Release Fetchers (internal/releases/)

Each upstream source (GitHub, Gitea, git-tag) is a small package that uses httpclient and returns a common []Release slice. No SDK dependencies.

// internal/releases/github/github.go
func FetchReleases(ctx context.Context, client *httpclient.Client,
    owner, repo string, opts ...Option) ([]Release, error)

Build Classification (internal/classify)

The classifier is the 80/20 default — it handles the happy path where standard toolchains (goreleaser, cargo-dist, Zig, Rust) produce predictable filenames. It is not the authority; the per-installer config can override anything it detects.

  • Regex-based detection with priority ordering (x86_64 before x86, arm64 before armv7, amd64v4/v3/v2 before baseline).
  • OS-aware fixups: bare "arm" on Windows → ARM64.
  • Accepts filenames or full download URLs (signal may be in path segments).
  • Undetected fields are empty, not guessed.

Target triplet format: {os}-{arch}-{libc}.

Fallback & Compatibility

Arch and libc fallbacks are not universal rules. They vary by OS, package, and even package version:

  • OS-level arch compat (buildmeta.CompatArches): universal facts like "darwin arm64 runs x86_64 via Rosetta 2", "windows arm64 emulates x86_64". Includes macOS Universal1 (PPC+x86) and Universal2 (x86_64+ARM64).
  • Libc compat: per-package, per-version. Musl can be static (runs anywhere) or dynamically linked (needs polyfill). Windows GNU can be dependency-free or need mingw. This changes between versions of the same package.
  • Arch micro-levels: amd64v4→v3→v2→v1 fallback is universal, but a package may drop specific micro-arch builds between versions.

Per-installer config declares the package-specific rules.
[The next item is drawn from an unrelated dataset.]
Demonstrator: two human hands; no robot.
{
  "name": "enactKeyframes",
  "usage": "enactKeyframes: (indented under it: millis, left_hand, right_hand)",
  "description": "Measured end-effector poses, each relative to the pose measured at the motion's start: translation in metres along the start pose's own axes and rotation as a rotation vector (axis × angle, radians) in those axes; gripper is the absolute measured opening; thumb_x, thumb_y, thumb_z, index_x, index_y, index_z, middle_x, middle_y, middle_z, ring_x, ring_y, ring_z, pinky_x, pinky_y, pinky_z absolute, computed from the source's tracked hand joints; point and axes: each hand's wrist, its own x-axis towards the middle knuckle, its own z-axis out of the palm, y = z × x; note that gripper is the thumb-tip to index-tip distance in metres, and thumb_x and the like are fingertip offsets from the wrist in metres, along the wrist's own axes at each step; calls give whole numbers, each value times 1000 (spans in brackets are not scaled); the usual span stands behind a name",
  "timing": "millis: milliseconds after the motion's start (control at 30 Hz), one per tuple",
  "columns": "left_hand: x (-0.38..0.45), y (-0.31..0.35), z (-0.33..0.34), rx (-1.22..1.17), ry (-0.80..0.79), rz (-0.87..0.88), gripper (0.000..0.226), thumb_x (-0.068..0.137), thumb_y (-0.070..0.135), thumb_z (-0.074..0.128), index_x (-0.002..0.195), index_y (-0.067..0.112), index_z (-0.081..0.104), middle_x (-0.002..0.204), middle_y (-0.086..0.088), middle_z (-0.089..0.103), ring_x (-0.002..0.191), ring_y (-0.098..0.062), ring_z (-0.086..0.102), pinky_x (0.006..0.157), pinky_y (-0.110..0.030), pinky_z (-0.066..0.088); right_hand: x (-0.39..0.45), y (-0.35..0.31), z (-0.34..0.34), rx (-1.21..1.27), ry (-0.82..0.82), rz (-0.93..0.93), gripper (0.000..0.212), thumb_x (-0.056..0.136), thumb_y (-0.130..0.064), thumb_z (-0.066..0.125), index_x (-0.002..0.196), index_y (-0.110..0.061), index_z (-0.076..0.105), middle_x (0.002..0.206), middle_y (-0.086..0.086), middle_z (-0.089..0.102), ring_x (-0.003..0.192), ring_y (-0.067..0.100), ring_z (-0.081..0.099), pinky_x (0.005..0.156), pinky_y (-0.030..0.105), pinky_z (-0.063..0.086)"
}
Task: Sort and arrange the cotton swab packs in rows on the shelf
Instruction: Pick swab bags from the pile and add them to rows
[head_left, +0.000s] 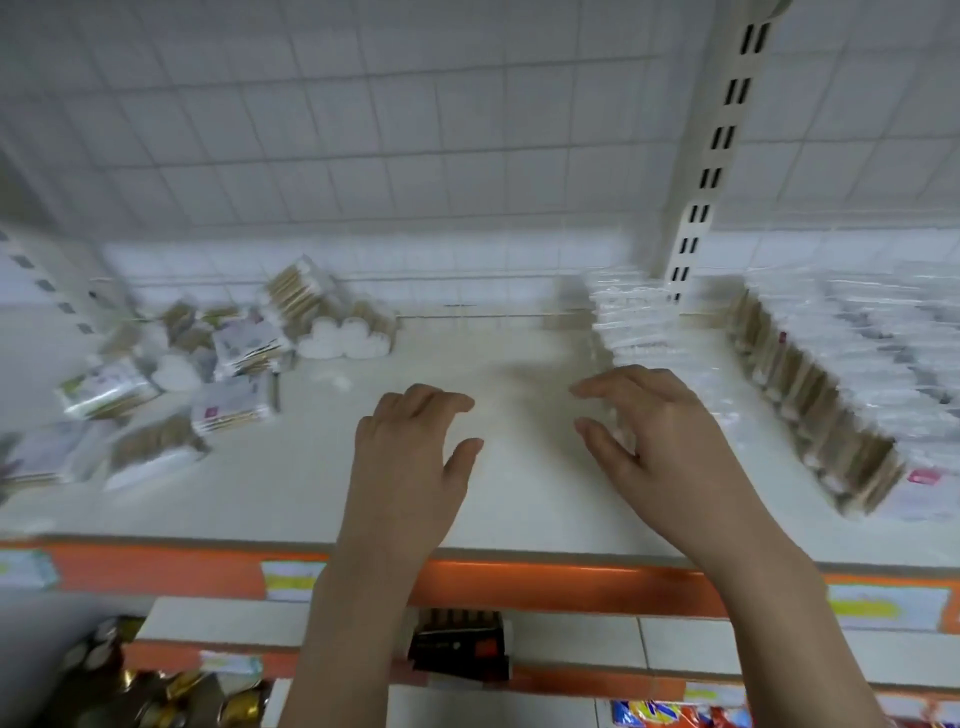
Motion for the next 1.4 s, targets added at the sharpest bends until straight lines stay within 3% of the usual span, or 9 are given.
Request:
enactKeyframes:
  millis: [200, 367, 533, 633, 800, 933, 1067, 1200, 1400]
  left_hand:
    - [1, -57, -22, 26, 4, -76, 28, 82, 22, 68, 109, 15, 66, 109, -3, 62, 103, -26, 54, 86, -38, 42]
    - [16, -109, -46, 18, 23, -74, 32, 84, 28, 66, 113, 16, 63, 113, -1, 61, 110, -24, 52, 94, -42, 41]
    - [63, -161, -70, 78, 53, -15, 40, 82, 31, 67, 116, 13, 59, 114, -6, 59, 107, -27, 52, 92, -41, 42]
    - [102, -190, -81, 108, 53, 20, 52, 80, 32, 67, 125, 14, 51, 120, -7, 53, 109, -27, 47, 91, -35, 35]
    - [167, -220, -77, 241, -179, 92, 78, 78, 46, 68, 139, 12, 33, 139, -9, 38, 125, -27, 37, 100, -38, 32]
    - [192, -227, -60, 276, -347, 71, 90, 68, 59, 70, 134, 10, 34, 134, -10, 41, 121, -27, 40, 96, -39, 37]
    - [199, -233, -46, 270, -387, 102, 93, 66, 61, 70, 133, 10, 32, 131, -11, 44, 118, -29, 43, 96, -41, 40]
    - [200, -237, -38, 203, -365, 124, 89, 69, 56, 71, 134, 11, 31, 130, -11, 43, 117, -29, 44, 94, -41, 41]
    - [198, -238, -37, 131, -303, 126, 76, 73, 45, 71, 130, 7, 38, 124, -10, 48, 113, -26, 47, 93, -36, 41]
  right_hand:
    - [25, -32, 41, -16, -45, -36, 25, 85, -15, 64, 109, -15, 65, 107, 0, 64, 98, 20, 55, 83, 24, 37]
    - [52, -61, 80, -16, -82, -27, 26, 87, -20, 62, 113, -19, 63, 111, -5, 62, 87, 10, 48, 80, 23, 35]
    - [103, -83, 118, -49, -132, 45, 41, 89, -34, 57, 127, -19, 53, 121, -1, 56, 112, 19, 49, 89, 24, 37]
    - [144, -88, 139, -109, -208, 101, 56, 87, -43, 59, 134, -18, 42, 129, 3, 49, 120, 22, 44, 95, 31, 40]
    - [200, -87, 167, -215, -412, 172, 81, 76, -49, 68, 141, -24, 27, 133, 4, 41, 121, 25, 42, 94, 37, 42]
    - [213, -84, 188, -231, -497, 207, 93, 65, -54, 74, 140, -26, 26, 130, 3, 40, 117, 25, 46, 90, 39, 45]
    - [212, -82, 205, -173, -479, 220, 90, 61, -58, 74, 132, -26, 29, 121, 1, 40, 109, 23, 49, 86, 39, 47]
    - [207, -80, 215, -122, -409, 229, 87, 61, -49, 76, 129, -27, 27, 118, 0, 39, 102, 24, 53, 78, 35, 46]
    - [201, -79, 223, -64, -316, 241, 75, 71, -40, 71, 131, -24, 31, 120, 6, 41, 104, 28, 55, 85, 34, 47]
The resolver combines installer config + platlatest + CompatArches to pick the right binary.

Installer Rendering (internal/render)

Replaces installers.js. Reads template files, substitutes variables, injects the per-package install.sh / install.ps1.

The current template variable set (30+ env vars) is the contract with the client-side scripts. We must produce identical output for package-install.tpl.sh and package-install.tpl.ps1.

Reworking install.sh / install.ps1

Long-term, the per-package install scripts should feel like library users, not framework callbacks:

  • Current (framework): define pkg_install(), pkg_get_current_version(), etc. and the framework calls them.
  • Goal (library): source a helpers file, call functions like webi_download, webi_extract, webi_link explicitly from a linear script.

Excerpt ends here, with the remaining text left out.